The US is one of the few countries left that still has active R&D in drugs, biologics and medical devices. Several major US drug/medical device companies are (have) moving off shore for lower labor rates to compete in a global market.

The spread of generic drugs replacing inovator drugs is a huge cost savings for consumers but will eventually be seen in the reduction of new and inovative drugs. The easy ones have already been discovered and the costs to develp and manufacture new drugs is huge. A new drug (as opposed to a generic) requires over $800M and about 10 years of patent life to get to market. Only about 1 in 20 new drug compounds ever make it to market yet still require hundreds of millions of dollars in R&D costs.

Countries with price controls have very little if any money to do this kind of R&D. If price controls are put on US drugs the R&D efforts will move to India and China which is already becoming a major player in generic drugs. Medicare Part D will have an effect on drug prices in the generic sector with lower costs being forced through major contracts with wholesalers and pharma. companies. The low cost producers will be off-shore and the whole generic drug industry in the US will be effected. Prices will be contained through competition and through state and Fed. programs to control the "listing" of non-generic drugs. This will in effect prevent increases in prices and is already being seen with last year having the lowest increase in drug prices in decades. Once Medicare Part D take effect, the trend will be lower prices as the governement indirectly controls drug prices through this venue.

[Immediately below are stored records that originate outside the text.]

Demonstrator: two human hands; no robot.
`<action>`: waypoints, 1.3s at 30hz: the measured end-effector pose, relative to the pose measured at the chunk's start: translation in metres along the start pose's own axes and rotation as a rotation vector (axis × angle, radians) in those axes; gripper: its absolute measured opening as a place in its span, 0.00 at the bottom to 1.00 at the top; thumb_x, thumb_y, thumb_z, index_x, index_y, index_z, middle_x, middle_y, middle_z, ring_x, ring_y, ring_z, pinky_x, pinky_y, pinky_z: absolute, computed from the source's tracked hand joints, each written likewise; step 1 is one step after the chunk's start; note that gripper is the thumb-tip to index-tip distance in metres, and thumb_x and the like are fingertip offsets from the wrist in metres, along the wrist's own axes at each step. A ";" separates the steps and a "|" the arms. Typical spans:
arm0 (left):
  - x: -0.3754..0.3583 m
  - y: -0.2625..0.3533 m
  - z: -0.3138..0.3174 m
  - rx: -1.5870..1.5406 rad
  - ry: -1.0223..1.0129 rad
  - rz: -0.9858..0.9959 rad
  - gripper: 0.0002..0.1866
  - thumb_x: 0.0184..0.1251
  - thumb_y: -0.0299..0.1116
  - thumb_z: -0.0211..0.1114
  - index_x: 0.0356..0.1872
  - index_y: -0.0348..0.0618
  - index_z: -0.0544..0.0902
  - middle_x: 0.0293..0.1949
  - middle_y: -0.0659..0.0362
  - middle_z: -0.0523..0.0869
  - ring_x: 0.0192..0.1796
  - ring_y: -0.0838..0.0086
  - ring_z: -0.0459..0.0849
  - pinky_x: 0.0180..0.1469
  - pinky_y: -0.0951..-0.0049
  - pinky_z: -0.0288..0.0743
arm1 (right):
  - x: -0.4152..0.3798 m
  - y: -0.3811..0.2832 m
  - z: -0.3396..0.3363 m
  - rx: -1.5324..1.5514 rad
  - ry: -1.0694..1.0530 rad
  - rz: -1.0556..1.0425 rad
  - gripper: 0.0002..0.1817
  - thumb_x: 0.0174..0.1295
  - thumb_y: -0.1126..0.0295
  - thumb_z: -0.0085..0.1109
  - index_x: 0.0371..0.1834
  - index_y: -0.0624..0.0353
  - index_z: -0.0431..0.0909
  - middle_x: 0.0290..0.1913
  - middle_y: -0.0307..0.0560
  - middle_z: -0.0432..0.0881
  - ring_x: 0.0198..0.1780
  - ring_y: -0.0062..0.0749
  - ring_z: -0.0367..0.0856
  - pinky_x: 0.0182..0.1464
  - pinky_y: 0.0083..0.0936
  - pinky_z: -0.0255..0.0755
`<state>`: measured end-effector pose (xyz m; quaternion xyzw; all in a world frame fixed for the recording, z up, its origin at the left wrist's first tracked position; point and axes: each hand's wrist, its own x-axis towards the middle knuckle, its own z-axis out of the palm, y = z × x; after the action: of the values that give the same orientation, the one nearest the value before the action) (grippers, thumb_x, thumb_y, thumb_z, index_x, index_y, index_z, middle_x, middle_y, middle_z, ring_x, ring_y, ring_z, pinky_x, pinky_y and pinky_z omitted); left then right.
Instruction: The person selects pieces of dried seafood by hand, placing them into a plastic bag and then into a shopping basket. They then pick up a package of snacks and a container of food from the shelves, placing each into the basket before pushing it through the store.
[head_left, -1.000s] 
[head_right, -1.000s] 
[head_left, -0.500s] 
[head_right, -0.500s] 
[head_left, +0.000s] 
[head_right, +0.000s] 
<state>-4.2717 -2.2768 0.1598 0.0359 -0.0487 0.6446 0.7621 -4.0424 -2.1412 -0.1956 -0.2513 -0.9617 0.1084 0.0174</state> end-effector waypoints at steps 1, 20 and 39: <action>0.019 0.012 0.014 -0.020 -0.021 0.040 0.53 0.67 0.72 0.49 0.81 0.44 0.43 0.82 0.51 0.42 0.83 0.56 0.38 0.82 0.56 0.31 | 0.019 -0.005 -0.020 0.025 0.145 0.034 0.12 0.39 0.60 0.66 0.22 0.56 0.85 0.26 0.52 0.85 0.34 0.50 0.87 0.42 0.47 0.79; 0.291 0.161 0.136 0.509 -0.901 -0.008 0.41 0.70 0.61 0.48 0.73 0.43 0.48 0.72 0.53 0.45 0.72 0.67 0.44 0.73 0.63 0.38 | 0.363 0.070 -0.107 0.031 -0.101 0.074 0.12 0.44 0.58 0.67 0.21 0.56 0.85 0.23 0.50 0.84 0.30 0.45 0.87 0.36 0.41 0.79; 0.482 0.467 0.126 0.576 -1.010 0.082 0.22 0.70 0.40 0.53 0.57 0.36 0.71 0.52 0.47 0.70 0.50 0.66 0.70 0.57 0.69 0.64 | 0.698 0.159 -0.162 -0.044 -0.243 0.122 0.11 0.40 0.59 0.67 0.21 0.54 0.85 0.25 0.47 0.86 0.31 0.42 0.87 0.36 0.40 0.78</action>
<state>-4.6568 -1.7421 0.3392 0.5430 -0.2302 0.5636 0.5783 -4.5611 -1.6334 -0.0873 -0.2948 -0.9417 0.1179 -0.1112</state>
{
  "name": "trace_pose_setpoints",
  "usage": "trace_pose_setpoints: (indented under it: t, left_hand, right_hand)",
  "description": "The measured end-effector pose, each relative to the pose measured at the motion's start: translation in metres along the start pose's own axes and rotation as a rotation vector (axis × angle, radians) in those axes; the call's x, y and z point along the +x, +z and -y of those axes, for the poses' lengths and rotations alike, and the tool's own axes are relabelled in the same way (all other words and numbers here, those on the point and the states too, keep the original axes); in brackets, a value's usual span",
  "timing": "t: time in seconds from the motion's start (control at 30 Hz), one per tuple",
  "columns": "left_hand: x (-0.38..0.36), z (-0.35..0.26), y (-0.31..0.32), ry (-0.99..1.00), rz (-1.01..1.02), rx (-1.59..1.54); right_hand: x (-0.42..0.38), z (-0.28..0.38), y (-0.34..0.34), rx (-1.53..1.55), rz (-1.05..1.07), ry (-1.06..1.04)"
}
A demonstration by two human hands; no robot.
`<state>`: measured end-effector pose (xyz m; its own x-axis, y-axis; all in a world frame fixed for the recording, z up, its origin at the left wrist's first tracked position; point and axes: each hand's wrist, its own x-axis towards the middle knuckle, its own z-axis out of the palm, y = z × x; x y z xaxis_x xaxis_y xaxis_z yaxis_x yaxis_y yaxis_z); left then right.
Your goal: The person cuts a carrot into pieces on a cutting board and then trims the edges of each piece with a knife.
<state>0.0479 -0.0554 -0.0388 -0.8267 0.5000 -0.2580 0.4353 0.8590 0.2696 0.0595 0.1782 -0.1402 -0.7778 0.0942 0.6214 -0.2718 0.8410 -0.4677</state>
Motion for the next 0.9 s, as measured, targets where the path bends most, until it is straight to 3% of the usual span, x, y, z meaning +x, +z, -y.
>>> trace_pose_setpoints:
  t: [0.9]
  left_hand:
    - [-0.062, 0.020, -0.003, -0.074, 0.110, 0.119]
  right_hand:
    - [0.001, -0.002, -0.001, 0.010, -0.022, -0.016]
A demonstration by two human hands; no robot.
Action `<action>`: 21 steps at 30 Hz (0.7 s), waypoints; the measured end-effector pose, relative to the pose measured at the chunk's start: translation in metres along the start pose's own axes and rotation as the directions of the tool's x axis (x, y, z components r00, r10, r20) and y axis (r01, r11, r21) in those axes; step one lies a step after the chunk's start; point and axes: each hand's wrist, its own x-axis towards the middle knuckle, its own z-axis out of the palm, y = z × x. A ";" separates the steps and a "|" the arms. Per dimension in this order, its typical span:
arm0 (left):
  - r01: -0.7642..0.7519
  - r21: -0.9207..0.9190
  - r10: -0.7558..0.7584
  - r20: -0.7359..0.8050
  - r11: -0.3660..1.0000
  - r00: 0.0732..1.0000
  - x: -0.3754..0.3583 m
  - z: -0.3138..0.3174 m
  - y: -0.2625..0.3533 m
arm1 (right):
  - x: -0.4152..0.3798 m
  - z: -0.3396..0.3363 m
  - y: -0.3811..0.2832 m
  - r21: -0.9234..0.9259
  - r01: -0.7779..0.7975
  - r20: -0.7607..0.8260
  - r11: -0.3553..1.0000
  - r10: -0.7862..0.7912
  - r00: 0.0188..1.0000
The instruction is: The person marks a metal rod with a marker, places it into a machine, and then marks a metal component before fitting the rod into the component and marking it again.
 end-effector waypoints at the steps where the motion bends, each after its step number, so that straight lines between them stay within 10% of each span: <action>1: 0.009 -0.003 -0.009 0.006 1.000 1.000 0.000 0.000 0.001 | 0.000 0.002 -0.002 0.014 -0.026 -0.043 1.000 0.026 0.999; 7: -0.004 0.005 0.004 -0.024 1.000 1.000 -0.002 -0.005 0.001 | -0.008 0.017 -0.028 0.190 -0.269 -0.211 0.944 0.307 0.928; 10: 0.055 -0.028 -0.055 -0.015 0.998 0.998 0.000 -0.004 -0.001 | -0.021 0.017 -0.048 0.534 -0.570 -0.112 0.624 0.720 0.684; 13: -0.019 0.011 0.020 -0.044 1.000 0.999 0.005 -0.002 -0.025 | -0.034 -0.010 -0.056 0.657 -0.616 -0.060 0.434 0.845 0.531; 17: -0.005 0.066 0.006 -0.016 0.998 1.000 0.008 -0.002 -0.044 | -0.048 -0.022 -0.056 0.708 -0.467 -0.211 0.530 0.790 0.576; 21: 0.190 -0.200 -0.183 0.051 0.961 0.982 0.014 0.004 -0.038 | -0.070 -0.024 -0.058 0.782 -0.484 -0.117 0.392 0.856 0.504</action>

The last thing we want is the US government controlling prices. It won't work and the long term effects will be significant damage to the US economy and to the future of develpment of new drugs.

If AARP had its way, all drugs would be free but new drugs to cure everything would also be available. There is no way to do both without significant costs to the taxpayers. I doubt most would support a flat tax of 40-60% to fund health care for the future. What would that do to the economy?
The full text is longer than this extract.